Distributed Service Network

A Distributed Service Network, exemplified by TheGraph, consists of nodes that deliver web services. Smart Layer extends this concept by incorporating an execution component (akin to AWS Lambda), forging read/write connections to blockchain and token issuer systems, and incentivizing service level agreements with tokens.

Smart Layer is designed to operate as a Distributed Service Network, but it differs significantly from a typical blockchain system.

Unlike a blockchain, Smart Layer does not use tokens to incentivize nodes to provide services, such as answering token API calls. Instead, it relies on existing blockchain systems, like Ethereum, to enforce rule-based transactions. Therefore, Smart Layer is more of a blockchain application than a blockchain itself.

This design choice means that Smart Layer cannot operate without an existing, secure blockchain system. The creators of Smart Layer believe that we don't need a new blockchain to solve the limitations of Web 2.0 and enable limitless integration, address novel use-cases. Instead, what's needed is a layer on top of the blockchain that serves as an integration bus between the web and the blockchain.
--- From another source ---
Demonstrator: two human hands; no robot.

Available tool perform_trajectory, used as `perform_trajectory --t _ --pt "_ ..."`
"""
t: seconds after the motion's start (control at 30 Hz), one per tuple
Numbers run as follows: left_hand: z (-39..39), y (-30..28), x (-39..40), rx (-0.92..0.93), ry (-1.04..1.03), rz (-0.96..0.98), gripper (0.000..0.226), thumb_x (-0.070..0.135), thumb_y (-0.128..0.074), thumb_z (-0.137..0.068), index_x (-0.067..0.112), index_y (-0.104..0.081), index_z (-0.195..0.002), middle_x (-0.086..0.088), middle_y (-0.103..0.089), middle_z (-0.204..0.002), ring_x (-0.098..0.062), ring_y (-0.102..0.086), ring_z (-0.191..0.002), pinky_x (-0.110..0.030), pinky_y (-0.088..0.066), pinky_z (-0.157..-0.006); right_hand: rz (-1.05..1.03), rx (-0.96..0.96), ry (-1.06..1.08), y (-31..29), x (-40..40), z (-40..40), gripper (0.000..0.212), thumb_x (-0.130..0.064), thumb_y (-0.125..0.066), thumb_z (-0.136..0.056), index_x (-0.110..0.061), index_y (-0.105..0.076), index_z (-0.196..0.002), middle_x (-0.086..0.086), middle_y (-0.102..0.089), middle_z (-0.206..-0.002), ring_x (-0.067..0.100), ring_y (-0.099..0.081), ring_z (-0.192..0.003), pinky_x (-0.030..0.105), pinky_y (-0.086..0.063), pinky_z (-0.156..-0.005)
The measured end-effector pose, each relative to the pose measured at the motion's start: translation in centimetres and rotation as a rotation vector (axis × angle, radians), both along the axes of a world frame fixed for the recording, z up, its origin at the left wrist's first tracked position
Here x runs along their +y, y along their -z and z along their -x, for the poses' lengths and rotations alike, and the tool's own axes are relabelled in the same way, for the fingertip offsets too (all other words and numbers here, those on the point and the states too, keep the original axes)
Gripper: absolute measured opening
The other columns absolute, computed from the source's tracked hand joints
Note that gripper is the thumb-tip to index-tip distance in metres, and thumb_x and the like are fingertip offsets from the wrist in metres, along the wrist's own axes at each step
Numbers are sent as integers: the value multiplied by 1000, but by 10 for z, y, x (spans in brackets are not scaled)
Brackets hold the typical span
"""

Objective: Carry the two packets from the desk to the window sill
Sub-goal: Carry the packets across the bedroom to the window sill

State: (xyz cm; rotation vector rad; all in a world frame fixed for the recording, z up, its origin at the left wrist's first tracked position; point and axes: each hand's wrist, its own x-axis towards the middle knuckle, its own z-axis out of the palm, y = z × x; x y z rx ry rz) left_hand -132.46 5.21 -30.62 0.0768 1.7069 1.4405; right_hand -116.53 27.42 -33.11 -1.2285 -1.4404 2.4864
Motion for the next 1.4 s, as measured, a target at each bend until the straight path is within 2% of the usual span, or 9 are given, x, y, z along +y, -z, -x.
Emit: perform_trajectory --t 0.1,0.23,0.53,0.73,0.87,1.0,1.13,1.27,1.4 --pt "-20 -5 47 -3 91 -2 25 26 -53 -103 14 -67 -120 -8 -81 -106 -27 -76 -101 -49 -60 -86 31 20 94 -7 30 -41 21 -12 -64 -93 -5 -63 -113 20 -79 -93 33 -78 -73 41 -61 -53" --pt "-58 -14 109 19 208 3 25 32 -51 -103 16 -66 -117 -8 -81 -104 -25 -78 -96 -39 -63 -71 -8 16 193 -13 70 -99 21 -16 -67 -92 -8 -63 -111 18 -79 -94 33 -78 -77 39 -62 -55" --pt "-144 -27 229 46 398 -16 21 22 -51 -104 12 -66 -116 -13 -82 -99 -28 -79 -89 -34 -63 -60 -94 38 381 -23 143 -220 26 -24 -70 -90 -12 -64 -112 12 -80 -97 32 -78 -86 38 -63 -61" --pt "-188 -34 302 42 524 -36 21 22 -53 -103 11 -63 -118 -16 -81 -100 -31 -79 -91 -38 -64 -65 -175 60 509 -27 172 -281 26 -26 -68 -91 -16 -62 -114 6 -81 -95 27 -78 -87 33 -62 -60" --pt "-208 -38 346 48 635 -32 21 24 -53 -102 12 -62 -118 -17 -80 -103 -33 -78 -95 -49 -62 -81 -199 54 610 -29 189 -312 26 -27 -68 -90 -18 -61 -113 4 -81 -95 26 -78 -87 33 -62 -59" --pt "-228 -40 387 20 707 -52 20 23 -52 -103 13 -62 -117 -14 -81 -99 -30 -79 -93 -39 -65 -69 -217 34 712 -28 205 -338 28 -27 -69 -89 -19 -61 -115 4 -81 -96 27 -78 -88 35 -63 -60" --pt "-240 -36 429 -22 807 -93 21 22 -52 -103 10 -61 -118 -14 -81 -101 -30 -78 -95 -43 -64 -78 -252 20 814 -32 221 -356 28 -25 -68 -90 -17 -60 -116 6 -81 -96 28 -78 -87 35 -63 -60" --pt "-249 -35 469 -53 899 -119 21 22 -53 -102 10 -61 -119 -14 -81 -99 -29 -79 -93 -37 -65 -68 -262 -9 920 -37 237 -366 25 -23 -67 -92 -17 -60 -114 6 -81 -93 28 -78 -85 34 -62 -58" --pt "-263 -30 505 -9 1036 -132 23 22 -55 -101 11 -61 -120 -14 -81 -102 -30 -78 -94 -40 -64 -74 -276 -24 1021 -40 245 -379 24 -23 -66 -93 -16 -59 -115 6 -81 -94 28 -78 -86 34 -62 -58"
Here's a comparison table that outlines the differences between Smart Layer and a typical blockchain:

Aspect

Smart Layer

Typical Blockchain

System Type

Distributed Service Network

Decentralized Ledger

Token Use

Tokens incentivize nodes to provide web services. These are paid by integrations (use-cases).

Tokens incentivize nodes to secure the ledger transactions. These are paid by transaction senders.

Consensus Layer

Not present

Present

Dependency

Depends on existing blockchain systems

Independent

Role

Provide web services just like Google APIs, but not centralised. To the underlying blockchain, it's a blockchain application.

Acts as a blockchain itself

Nodes

Two types: elected anchoring nodes (not anonymous) and anonymous service nodes with varying service level objectives.

Anonymous nodes, often designed to be equal.

Integration

Acts as a bridge between the web and blockchain, enabling various use-cases

Allows direct interaction with applications, primarily for digital asset ownership

Blockchain Footprint

Uses commitments, which summarize critical token operations within a block time. These are written by a bridge contract.

Uses blocks, which contain a sum of transactions within a block time.

Block Creation

No blocks are created. Periodic commitments are written by the on-duty anchoring nodes into the bridge contract storage.

Blockchain nodes create blocks, but do not write to any contracts.

And here's a comparison table between Smart Layer and TheGraph

Aspect

Smart Layer

TheGraph

System Type

Distributed Service Network

Distributed Service Network

Execution Component

Present (similar to AWS Lambda)

Absent

Blockchain Connection

Read/Write connections to blockchain and token issuer systems

Read-only connection to blockchain

Incentive Mechanism

Service level agreements incentivized by tokens

Query fees incentivized by tokens

Service Nodes

Two types: anchoring nodes (elected, not anonymous) and service nodes (anonymous, can pledge to different service level objectives)

Indexers (stake tokens to provide services)

Data Processing

Can process and execute code, embeds encryption logic for token privacy

Can process and serve data, but cannot execute code. Doesn't encrypt data

Authenticity

Key token operations results in commitments to its underlying blockchain. API responses carry proof linking to the commitments.

Query responses are trusted based on the reputation of the indexer. Complex cross-referenced queries are not inherently verifiable.